■ Your goal
Below are the records; extract from them the line containing "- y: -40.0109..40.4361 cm" to the line containing "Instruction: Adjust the", both lines included, exactly and with no pictures.

_ _ _ _ _ _ _

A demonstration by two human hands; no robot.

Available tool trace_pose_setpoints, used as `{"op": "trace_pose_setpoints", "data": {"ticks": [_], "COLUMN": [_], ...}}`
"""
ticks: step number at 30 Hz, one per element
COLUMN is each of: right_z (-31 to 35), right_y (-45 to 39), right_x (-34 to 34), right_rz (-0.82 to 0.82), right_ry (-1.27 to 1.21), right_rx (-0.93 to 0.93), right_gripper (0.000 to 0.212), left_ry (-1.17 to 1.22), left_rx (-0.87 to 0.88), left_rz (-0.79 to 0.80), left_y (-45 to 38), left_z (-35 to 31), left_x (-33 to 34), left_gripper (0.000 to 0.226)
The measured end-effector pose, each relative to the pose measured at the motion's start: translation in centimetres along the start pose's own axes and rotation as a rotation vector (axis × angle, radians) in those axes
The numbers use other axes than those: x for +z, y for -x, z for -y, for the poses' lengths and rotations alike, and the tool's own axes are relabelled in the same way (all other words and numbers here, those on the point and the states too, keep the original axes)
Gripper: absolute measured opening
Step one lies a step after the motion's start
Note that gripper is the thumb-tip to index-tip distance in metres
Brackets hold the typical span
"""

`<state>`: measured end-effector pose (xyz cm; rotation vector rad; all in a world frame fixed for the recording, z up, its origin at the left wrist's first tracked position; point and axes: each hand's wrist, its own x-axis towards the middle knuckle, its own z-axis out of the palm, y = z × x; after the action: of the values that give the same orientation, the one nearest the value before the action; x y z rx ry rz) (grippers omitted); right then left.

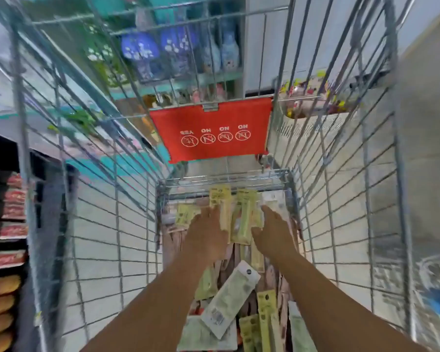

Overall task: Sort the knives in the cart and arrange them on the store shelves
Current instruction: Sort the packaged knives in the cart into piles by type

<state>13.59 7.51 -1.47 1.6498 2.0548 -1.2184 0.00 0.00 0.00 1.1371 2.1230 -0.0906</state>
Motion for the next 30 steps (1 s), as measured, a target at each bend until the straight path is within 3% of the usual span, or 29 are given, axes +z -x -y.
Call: {"op": "trace_pose_setpoints", "data": {"ticks": [7, 11, 15, 18, 24, 28, 30], "right_z": [-0.3, 0.3, 1.2, 1.7, 2.1, 1.3, 1.2], "right_y": [-3.4, -4.6, -5.4, -5.7, -5.4, -5.2, -4.8], "right_x": [3.6, 5.8, 7.5, 7.9, 7.2, 6.5, 5.6], "right_rz": [-0.015, -0.064, -0.169, -0.193, -0.208, -0.304, -0.348], "right_ry": [0.045, 0.06, 0.11, 0.18, 0.006, -0.12, -0.306], "right_rx": [0.021, 0.036, 0.063, 0.078, 0.196, 0.214, 0.212], "right_gripper": [0.065, 0.064, 0.061, 0.074, 0.078, 0.051, 0.04], "left_ry": [-0.028, -0.058, -0.131, -0.18, -0.018, 0.352, 0.465], "left_rx": [-0.05, -0.028, 0.044, 0.079, 0.033, 0.019, 0.058], "left_rz": [-0.008, -0.094, -0.195, -0.198, -0.172, -0.123, -0.108], "left_y": [-4.3, -6.1, -6.9, -7.5, -7.7, -6.3, -5.8], "left_z": [1.6, 2.0, 2.7, 3.4, 4.3, 3.5, 2.6], "left_x": [4.2, 6.2, 7.0, 7.4, 6.0, 4.3, 3.4], "left_gripper": [0.079, 0.088, 0.075, 0.079, 0.084, 0.071, 0.064]}}
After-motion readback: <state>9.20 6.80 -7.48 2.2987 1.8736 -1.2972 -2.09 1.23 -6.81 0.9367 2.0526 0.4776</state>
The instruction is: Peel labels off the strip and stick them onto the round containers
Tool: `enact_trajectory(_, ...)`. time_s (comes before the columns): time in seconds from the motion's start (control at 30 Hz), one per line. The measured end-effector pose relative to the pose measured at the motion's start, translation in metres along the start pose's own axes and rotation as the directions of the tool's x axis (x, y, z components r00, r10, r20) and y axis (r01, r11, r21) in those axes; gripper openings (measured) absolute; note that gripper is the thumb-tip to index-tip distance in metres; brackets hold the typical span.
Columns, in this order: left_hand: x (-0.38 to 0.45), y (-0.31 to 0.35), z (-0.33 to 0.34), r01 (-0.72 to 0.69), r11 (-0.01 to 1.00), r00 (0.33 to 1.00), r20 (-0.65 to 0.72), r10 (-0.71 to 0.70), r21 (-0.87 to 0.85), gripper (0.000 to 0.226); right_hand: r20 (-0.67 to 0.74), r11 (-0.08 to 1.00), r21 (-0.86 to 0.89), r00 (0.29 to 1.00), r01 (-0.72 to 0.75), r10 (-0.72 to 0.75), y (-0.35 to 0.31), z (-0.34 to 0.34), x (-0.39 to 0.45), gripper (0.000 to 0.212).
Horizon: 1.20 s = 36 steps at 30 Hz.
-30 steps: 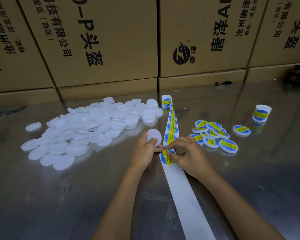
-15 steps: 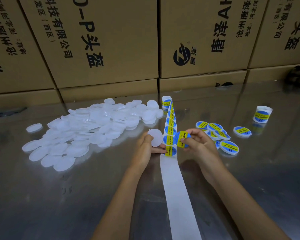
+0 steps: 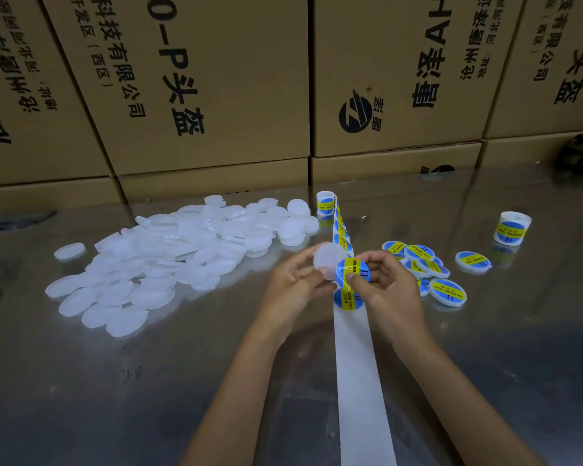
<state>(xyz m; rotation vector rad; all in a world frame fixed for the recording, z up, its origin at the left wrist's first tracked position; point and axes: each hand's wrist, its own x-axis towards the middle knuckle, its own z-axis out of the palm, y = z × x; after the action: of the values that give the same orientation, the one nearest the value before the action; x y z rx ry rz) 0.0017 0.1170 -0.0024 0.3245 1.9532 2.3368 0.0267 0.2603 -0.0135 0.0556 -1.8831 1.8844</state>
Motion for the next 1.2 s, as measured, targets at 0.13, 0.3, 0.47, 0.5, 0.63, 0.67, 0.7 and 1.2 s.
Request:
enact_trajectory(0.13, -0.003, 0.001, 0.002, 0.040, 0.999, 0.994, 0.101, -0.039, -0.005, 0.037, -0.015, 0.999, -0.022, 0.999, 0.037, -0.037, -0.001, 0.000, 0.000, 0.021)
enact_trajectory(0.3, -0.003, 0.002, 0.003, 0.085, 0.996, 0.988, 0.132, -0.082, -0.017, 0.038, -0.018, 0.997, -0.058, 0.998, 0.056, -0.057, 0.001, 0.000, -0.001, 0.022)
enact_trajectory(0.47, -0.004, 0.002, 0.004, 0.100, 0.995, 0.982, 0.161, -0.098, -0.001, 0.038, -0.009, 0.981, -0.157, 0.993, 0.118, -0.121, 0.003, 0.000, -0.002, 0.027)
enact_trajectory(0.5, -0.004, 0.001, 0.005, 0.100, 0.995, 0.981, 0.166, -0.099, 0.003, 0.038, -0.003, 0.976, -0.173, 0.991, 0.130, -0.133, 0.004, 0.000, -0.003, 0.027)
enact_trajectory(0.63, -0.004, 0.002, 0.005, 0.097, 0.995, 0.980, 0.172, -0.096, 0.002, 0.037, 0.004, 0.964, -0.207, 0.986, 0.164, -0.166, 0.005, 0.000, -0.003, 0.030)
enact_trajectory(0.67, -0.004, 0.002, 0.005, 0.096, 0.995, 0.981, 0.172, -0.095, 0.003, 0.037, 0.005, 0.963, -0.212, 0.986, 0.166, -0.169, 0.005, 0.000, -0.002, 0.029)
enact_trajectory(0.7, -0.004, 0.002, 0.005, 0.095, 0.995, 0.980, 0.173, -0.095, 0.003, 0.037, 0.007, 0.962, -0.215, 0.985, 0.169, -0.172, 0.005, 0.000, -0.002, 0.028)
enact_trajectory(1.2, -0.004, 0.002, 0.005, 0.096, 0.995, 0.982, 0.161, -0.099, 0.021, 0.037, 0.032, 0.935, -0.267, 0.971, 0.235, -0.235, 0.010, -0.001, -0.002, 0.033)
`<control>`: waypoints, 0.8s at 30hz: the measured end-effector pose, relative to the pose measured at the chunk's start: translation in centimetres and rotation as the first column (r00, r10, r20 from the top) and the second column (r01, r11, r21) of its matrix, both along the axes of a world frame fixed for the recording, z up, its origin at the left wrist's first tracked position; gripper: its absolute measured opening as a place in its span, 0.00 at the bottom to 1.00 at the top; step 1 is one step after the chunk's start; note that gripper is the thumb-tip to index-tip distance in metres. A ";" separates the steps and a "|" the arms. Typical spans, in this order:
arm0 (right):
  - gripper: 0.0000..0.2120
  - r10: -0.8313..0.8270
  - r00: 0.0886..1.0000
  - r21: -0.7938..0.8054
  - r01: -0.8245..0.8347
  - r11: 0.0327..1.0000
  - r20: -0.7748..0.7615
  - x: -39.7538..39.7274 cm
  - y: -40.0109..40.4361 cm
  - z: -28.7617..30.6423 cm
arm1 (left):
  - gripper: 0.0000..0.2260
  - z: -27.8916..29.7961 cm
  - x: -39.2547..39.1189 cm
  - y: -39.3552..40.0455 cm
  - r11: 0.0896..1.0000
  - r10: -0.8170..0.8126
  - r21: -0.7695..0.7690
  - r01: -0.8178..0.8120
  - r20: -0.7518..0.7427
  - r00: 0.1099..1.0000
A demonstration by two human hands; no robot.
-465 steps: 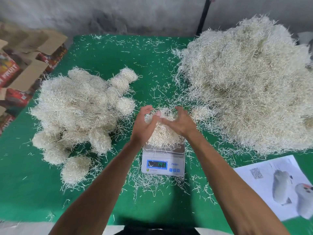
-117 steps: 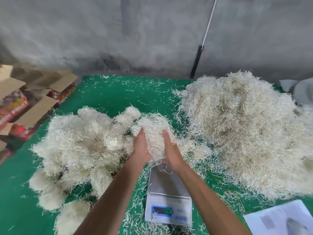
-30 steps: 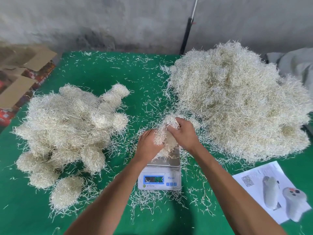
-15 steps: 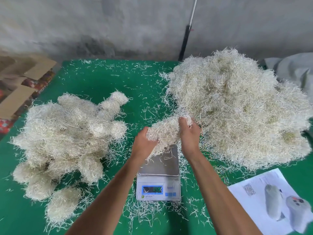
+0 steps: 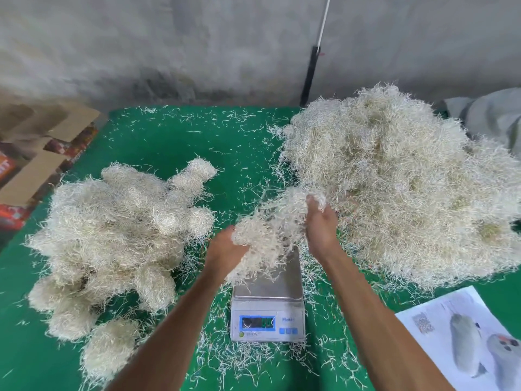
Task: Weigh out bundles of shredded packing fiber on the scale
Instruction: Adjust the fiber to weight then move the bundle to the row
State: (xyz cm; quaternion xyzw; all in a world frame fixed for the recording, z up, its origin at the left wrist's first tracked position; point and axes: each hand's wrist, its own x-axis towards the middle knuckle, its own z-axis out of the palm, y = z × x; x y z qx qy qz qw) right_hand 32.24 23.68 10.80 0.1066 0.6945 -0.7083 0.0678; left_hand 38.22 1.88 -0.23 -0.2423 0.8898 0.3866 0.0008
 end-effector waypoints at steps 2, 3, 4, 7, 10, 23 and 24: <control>0.25 -0.108 0.994 -0.095 0.109 0.989 0.020 -2.0 2.3 1.0 | 0.35 -0.5 1.5 -2.4 0.996 0.094 0.007 -0.094 0.049 0.994; 0.25 -0.164 0.986 -0.111 0.167 0.980 0.029 -3.1 3.8 1.6 | 0.34 -1.0 2.3 -3.8 0.988 0.151 0.018 -0.153 0.078 0.985; 0.24 -0.208 0.977 -0.103 0.211 0.972 0.036 -4.0 5.0 1.9 | 0.33 -1.4 3.0 -4.8 0.979 0.200 0.029 -0.204 0.109 0.974; 0.15 -0.201 0.980 -0.062 0.201 0.978 -0.001 -4.5 5.6 1.7 | 0.34 -2.1 3.8 -5.7 0.968 0.241 0.025 -0.249 0.170 0.955; 0.19 -0.321 0.938 -0.139 0.338 0.931 0.130 -4.9 5.6 0.1 | 0.33 -2.1 3.8 -5.4 0.935 0.320 0.095 -0.341 0.182 0.930; 0.19 -0.048 0.990 0.195 0.021 0.980 0.134 -3.5 8.8 -6.1 | 0.37 -1.4 2.0 -2.8 0.857 0.442 0.217 -0.468 0.159 0.883; 0.21 -0.024 0.989 0.223 -0.008 0.975 0.142 -3.1 8.4 -6.7 | 0.38 -0.9 1.5 -2.2 0.868 0.424 0.226 -0.443 0.130 0.896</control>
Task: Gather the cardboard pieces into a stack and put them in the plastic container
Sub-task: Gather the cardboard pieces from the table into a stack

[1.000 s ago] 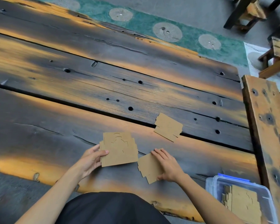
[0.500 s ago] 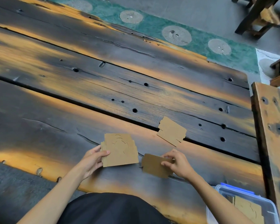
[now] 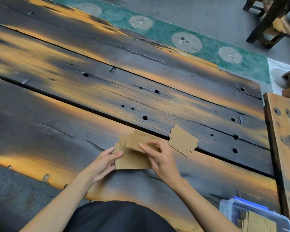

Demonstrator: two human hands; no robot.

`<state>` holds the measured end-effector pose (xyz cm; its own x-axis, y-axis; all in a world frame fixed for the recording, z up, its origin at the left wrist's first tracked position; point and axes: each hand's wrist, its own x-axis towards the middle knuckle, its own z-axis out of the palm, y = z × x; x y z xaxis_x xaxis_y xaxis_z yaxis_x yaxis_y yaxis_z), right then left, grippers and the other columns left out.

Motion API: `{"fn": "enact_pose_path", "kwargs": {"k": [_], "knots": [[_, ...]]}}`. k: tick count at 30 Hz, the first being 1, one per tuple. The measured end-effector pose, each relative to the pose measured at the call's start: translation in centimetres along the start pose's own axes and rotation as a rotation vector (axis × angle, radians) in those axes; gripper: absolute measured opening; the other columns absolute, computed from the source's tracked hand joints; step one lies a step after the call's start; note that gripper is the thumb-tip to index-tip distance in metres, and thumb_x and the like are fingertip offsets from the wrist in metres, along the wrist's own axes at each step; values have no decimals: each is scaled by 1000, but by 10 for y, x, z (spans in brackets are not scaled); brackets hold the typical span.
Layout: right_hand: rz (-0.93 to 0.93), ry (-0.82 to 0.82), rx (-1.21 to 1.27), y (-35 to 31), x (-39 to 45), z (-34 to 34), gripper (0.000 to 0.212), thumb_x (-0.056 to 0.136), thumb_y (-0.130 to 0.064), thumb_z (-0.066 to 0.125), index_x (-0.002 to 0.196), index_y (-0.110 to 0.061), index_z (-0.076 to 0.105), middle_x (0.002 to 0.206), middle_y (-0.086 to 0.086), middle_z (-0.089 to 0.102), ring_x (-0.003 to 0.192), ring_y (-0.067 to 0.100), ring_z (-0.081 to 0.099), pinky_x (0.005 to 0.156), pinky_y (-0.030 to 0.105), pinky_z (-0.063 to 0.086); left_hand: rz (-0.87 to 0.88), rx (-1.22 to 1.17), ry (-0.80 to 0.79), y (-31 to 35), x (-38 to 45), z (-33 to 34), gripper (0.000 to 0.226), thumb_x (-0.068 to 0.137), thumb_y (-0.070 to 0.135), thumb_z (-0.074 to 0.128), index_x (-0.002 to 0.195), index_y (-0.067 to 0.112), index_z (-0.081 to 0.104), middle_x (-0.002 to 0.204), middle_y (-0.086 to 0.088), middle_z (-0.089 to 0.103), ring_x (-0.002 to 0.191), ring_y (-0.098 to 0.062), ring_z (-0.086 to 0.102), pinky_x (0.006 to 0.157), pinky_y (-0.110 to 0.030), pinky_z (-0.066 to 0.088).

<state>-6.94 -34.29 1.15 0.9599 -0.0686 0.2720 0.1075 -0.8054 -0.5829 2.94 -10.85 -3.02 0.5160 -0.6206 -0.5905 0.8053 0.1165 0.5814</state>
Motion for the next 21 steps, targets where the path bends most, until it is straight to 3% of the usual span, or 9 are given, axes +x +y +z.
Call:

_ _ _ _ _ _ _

■ Final answer
  - y: -40.0109..40.4361 cm
  - z: -28.7617..30.6423 cm
arm1 (left):
  - gripper: 0.0000..0.2260
  - z: -27.8916..29.7961 cm
  - x: -39.2547..39.1189 cm
  - y: -39.3552..40.0455 cm
  - r11: 0.0896..1.0000
  - r10: -0.8170..0.8126
  - r21: -0.7695..0.7690
  - r01: -0.8178..0.8120
  - r20: -0.7518..0.7427
  - r00: 0.1099..1.0000
A demonstration by two human hands; no robot.
-465 steps: 
-117 steps: 
-30 steps: 
-15 steps: 
+0 steps: 
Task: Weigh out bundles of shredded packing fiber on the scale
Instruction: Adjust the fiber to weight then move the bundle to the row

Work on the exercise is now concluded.